The Pre-Conference Deep Dives
Technical Deep Dive
In the technical deep dive attendees were treated to an exploration of various technical and behavioural aspects. The technical deep dive segment looked into two research projects that aimed to shed light on the tactics employed by state-sponsored actors, these actors are known by the name Fancy Bear and Cozy Bear. Through these case studies, engaging discussions arose regarding preventive measures against different stages of an attack.

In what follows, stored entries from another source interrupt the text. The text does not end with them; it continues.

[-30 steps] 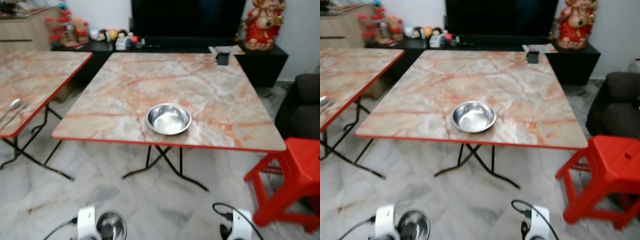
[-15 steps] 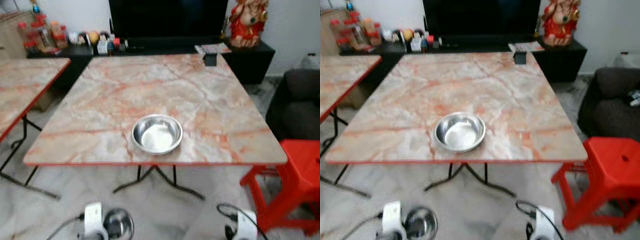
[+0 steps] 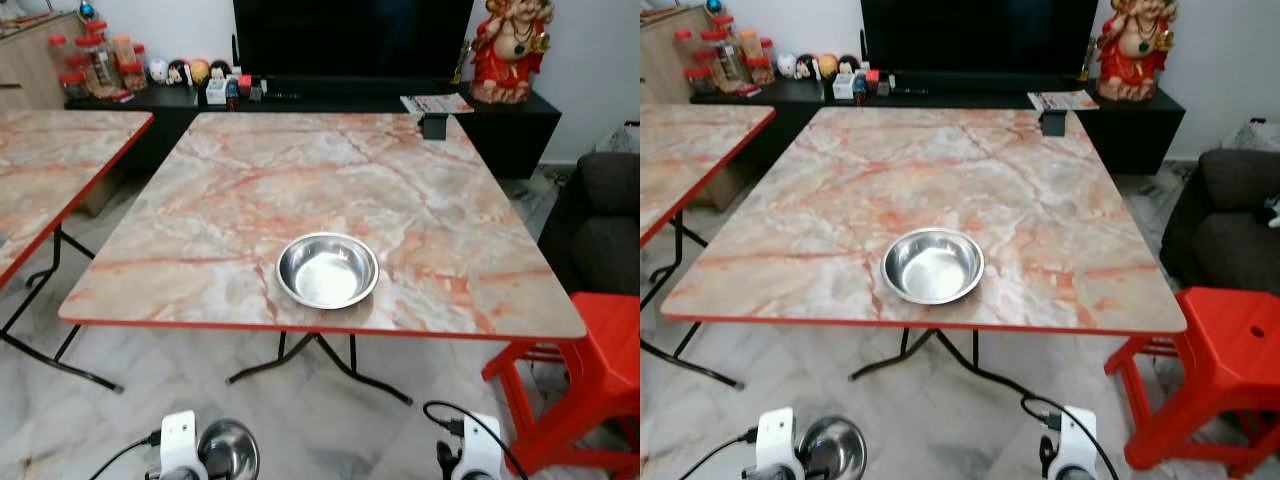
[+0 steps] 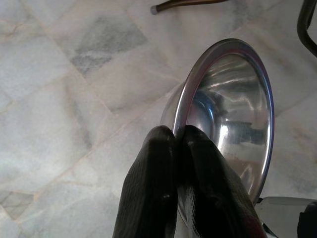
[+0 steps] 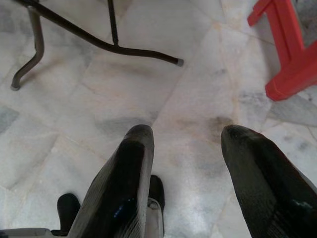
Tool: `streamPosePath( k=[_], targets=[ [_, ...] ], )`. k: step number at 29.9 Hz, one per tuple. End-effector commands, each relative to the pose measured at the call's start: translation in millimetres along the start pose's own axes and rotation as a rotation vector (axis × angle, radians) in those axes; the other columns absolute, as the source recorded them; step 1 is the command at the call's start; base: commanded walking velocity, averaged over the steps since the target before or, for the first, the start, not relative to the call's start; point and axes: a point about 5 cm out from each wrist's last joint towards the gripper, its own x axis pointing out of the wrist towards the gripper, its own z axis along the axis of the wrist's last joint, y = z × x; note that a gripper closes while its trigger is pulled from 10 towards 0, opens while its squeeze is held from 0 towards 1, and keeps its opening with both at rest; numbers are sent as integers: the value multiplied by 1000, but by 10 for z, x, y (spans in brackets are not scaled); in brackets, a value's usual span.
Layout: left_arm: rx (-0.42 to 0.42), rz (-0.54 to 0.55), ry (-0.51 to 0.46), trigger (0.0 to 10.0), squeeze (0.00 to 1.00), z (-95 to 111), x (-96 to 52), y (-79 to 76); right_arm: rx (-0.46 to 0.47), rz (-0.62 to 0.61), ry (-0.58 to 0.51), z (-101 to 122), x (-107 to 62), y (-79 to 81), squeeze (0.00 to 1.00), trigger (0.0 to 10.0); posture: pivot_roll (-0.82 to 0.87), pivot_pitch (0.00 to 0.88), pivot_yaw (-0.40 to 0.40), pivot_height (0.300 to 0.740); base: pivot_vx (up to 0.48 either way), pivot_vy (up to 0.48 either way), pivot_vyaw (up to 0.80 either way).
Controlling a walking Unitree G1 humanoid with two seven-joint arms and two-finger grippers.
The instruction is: Setting the table
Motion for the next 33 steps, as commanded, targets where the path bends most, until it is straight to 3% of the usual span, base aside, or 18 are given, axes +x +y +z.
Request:
streamPosePath(
  k=[1,25,28,33],
  targets=[
    [12,-1,3,10000,0,11,4,-21,8,-7,2,14,3,-29,0,10000,-34,0,-26,725,0,-255,0],
    [-17,3,3,10000,0,-15,1,-53,-19,1,-8,85,18,-46,0,10000,-25,0,-52,725,0,-253,0],
    [41,8,0,10000,0,13,5,-41,-14,0,-1,59,13,-46,0,10000,-27,0,-47,725,0,0,0],
    [42,2,-4,10000,0,15,5,-55,-15,1,-1,58,13,-43,0,10000,-26,0,-47,725,0,0,0]
  ],
)
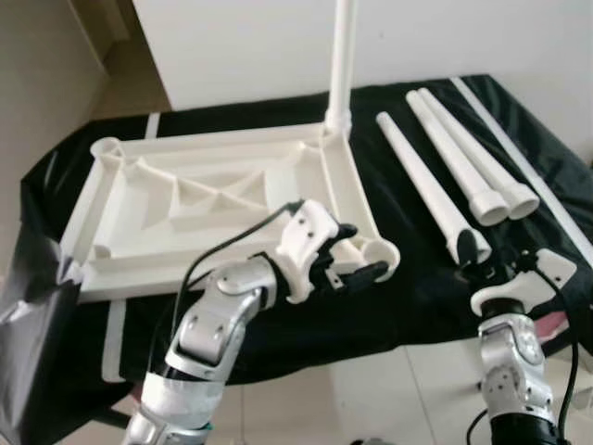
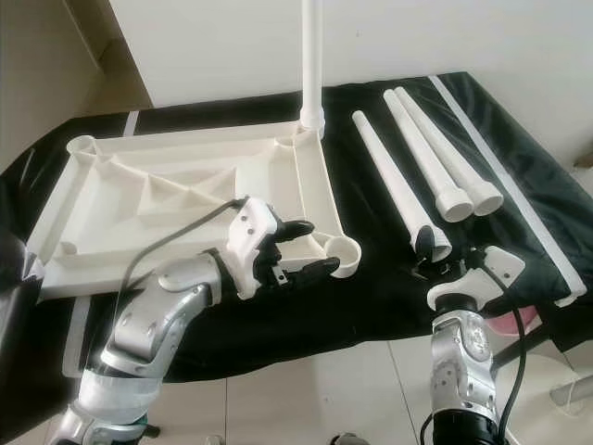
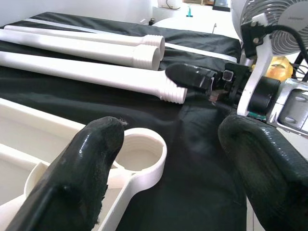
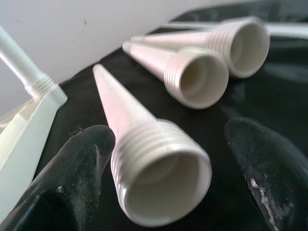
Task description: Building children table
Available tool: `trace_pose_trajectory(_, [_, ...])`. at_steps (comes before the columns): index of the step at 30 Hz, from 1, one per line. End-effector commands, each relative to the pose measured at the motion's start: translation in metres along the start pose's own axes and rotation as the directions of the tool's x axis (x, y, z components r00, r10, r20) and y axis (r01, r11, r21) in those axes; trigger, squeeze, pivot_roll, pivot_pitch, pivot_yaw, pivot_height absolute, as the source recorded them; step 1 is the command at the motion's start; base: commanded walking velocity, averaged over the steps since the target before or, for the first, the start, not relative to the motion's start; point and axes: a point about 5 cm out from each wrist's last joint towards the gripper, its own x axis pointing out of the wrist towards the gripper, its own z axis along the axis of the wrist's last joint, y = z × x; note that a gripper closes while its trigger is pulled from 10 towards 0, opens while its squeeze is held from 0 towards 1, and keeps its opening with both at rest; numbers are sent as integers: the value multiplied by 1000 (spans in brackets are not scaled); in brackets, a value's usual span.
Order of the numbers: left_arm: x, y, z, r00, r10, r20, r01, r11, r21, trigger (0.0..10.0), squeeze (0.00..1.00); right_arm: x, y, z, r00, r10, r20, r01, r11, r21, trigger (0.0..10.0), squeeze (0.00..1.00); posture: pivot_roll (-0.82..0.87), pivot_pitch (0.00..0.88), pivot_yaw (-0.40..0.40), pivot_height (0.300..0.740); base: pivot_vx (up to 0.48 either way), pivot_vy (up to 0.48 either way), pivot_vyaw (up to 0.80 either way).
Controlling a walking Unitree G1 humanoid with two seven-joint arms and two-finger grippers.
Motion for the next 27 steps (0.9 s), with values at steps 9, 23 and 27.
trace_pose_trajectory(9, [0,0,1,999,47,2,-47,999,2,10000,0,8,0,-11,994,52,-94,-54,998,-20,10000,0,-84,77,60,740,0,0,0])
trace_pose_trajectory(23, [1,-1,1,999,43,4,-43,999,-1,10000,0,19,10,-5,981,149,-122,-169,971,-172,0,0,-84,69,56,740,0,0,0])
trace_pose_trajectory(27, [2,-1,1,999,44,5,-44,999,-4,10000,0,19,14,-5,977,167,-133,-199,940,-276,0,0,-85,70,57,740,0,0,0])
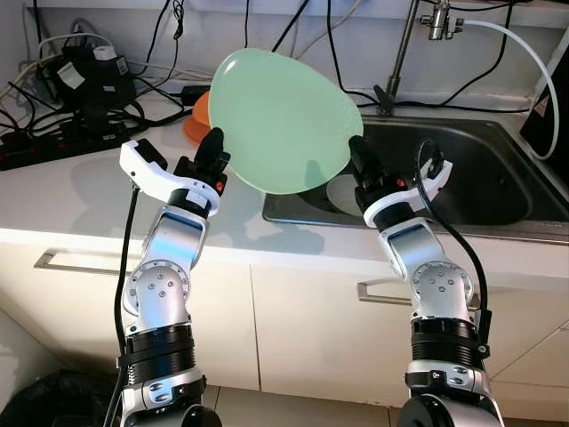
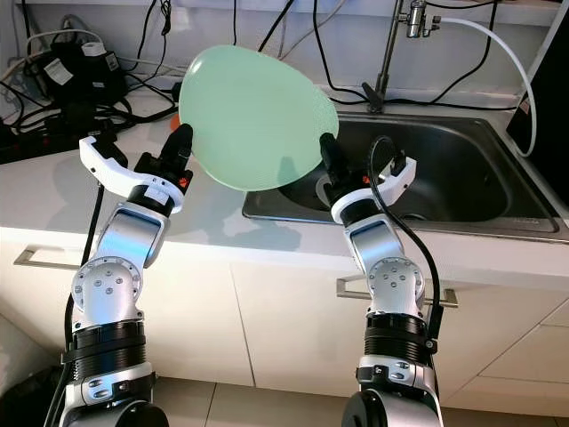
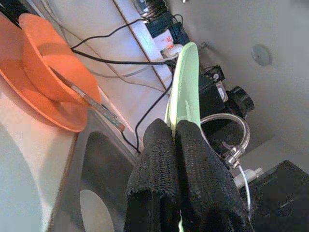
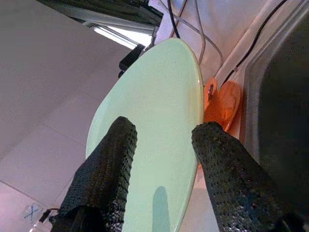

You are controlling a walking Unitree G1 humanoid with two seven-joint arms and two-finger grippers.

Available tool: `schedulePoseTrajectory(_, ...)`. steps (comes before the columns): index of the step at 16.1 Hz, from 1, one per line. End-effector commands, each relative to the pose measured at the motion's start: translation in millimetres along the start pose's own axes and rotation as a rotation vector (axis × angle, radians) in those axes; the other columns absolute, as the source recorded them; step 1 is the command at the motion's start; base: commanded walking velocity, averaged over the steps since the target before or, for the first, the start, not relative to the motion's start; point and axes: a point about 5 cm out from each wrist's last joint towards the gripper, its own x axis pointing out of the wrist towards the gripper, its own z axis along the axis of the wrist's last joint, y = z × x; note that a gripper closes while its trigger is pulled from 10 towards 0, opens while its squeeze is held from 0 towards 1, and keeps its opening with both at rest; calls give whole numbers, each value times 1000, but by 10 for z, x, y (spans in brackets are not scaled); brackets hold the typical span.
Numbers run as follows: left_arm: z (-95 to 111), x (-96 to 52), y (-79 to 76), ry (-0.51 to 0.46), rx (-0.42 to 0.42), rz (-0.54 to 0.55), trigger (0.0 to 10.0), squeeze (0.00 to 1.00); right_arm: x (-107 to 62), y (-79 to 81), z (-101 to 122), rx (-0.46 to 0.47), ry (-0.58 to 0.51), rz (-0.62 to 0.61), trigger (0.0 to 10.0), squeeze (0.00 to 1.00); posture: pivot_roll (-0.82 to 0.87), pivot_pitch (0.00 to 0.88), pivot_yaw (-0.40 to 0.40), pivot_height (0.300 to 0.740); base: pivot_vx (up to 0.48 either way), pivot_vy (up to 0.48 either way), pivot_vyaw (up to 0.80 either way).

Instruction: Kitchen organization

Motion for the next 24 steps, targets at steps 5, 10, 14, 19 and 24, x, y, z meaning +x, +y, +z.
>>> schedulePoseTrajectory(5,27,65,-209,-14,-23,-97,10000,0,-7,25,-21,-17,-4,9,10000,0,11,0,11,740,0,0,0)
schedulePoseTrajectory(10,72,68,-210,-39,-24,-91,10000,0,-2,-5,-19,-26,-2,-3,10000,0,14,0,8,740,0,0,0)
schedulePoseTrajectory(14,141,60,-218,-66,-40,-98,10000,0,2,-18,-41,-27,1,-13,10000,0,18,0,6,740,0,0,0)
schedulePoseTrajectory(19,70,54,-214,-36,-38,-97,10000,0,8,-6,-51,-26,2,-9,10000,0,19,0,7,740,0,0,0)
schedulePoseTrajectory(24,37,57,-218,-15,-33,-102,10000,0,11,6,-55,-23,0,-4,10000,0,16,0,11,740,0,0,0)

Additionally, a detailed technical analysis of a prominent ransomware strain created an engaging discussing with the audience. The high level of expertise highlights Northwave's efforts to identify vulnerabilities for data recovery in ransomware attacks. Notably, participants expressed their concerns mostly on preventing ransomware attacks, leading to recommendations such as implementing specific IT-level restrictions and establishing targeted monitoring protocols.
NIS2 Deep Dive:
Because of increasing cyber attacks and increasing reliance of digital infrastructure, NIS (1) was too limited in scope and requirements and cybersecurity in EU required harmonisation. This deep dive, therefore, explained the blueprint of NIS2 and provided a masterplan to comply with this new legislation. We helped the participants find out if they are in scope and should comply with NIS2. Furthermore, basic next steps were provided in helping them to start complying. Most importantly, the message was, that compliance to NIS2 is not rocket science. It requires sufficient attention to ensure meeting the requirements
Behaviour Deep Dive:
During this deep dive we shared on building cyber safe culture. Behaviour and behavioural change are complex because our behaviour is largely determined by the unconscious and emotional processes in our brain. Besides awareness and knowledge, you need role model behaviour and an optimal working environment. Therefore, attention was given to leadership landscape and learning. A report of a Cyber Behaviour Scan was shared, which measures cyber safe culture on three aspects cyber behaviour, knowledge and behavioural determinants. Overall, participants were challenged to see the importance of cyber safe behaviour through other aspects than learning.
Conference
The conference in the afternoon was kicked off by Northwave's CEO Steven Dondorp, welcoming everyone and introducing Nyck de Vries as the Confident Driver we know him to be. Led by Marc de Jong Luneau, a panel of speakers (Pim Takkenberg, Huib Modderkolk, and Matthijs Jaspers) discussed what is next in the realm of cyber crime, cyber espionage and cyber warfare. Their discussion provided the participants with a foundational background on these topics so the other speakers could later elaborate upon the information provided.
Here are the notable speakers and their key takeaways:
-
Rianne Vedder (CFRO Bouwinvest)
Rianne showed the importance of having and maintaining a structured and integral program that ensures the cyber security, using the example of how this is done at Bouwinvest. She mentioned that the ransomware exercise was both fun and educational. It provided actionable next steps to improve handling crises and making Bouwinvest more resilient.
-
Jair Santanna (Cloud Security Lead Northwave)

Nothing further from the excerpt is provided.